Gaming regulator Philippine Amusement and Gaming Corporation (PAGCOR) said it has “reservations” on the call of lawmakers to suspend the licenses of “e-sabong” firms, saying that it might result to billions of pesos of lost revenues.
Senators made the call to suspend the licenses, following the recent disappearance of more than 30 cockfighting enthusiasts.
Facing a hearing at the Senate Committee on Public Order and Dangerous Drugs on the missing “sabungeros,” PAGCOR chair Andrea Domingo said the suspension of e-sabong licenses is “not easy” because of its effect on revenues.
Domingo said the PAGCOR also wants to resolve the case of the missing persons.
The PAGCOR chief said monthly revenue from e-sabong, on average, from May to December 2021 is about aP400 million, which grew to P640 million a month since January.
Domingo said PAGCOR “stands” to pay the P640 million a month, if the regulator suspends the e-sabong operations.
She further said there might legal charges that the PAGCOR could face if it heeds the Senate’s calls.
In a GMAnews report, Domingo cited a ase of former Immigration commissioners who were directed by the Commission on Audit (COA) “to return billions of peosos because they followed one of the former Philippine president’s directive to reduce the cost of the I-Card being levied against foreigners in the country.”
Aside from possible liabilities, She said the PAGCOR could face “legal charges for violating their contracts with the e-sabong licensees.”
The GMAnew report quoted Domingo as saying that under their agreement with the e-sabong licensees, “operators would need to pay P2.5 million for the license, P75 million cash performance bond, and P75 minimum guarantee every month.”
“While we do really want to solve this problem of missing persons, PAGCOR is a civilian government corporation that is not empowered and does not have the authority that the law enforcement agencies have. Neither do we have the authority to conduct criminal investigation nor the capability to do so,” Domingo, in the report, said, adding that “and this is a very important matter, that it could yield P7 billion in a year, this year.

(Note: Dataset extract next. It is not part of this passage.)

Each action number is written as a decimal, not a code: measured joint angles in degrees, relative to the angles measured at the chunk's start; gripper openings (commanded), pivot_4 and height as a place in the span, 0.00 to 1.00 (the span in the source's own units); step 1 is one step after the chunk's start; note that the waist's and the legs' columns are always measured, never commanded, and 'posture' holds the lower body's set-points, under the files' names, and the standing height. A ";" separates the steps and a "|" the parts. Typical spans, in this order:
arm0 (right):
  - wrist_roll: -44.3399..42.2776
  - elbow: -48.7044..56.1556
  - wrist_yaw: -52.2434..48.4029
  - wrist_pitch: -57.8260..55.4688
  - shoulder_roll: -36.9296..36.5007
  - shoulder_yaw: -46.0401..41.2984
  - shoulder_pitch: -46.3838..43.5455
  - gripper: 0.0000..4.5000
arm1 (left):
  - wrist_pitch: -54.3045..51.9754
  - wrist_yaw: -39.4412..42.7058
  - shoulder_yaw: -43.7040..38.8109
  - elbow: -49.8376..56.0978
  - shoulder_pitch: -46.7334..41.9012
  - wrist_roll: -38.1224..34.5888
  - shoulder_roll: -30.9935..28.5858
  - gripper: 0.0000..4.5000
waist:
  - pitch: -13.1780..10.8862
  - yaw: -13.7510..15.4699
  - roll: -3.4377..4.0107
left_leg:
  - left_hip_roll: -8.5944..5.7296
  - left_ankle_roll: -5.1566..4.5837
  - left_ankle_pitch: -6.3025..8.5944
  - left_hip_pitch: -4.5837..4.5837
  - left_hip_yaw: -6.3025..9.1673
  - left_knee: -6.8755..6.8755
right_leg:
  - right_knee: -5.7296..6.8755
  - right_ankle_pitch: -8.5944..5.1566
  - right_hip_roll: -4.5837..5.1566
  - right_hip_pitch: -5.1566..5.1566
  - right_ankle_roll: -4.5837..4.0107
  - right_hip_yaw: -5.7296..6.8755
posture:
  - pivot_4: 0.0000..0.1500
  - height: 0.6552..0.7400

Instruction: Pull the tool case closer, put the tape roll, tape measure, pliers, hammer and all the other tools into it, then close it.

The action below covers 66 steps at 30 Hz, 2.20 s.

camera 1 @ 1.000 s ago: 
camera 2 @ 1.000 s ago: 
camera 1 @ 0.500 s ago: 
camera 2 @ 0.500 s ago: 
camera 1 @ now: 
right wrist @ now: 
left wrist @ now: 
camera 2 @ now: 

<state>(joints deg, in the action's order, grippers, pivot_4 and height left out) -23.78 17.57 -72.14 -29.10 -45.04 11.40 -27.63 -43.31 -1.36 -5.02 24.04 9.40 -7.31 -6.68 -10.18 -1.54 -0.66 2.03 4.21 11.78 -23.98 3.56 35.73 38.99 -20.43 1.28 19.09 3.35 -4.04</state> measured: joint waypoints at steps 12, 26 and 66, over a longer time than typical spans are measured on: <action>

That could help government with its health problems and economic problems that we, on our own, can decide.”
President Rodrigo Duterte denied he is in favor of suspending online cockfighting or e-sabong operations, according to Domingo, citing Executive Secretary Salvador Medialdea.
In the Senate hearing, Senator Ronald dela Rosa, chair of the Senate committee on public order and dangerous drugs, said if he is in charge of PAGCOR, he would go straight to Malacañang to raise his concerns.
But Domingo said she asked Medialdea about the reports saying Duterte had already agreed to suspend the license to operate of e-sabong firms.
Dela Rosa, however insisted that he met with Duterte last Sunday, and that the President “already agreed to suspend these licenses.”
Earlier, Senate President Vicente Sotto III, citing information from Dela Rosa, said the President already agreed to suspend e-sabong.
Proposed Senate Resolution 996, signed by at least 23 senators and filed last Monday, urges the gaming regulator to suspend online sabong’s license to operate and stop all activities.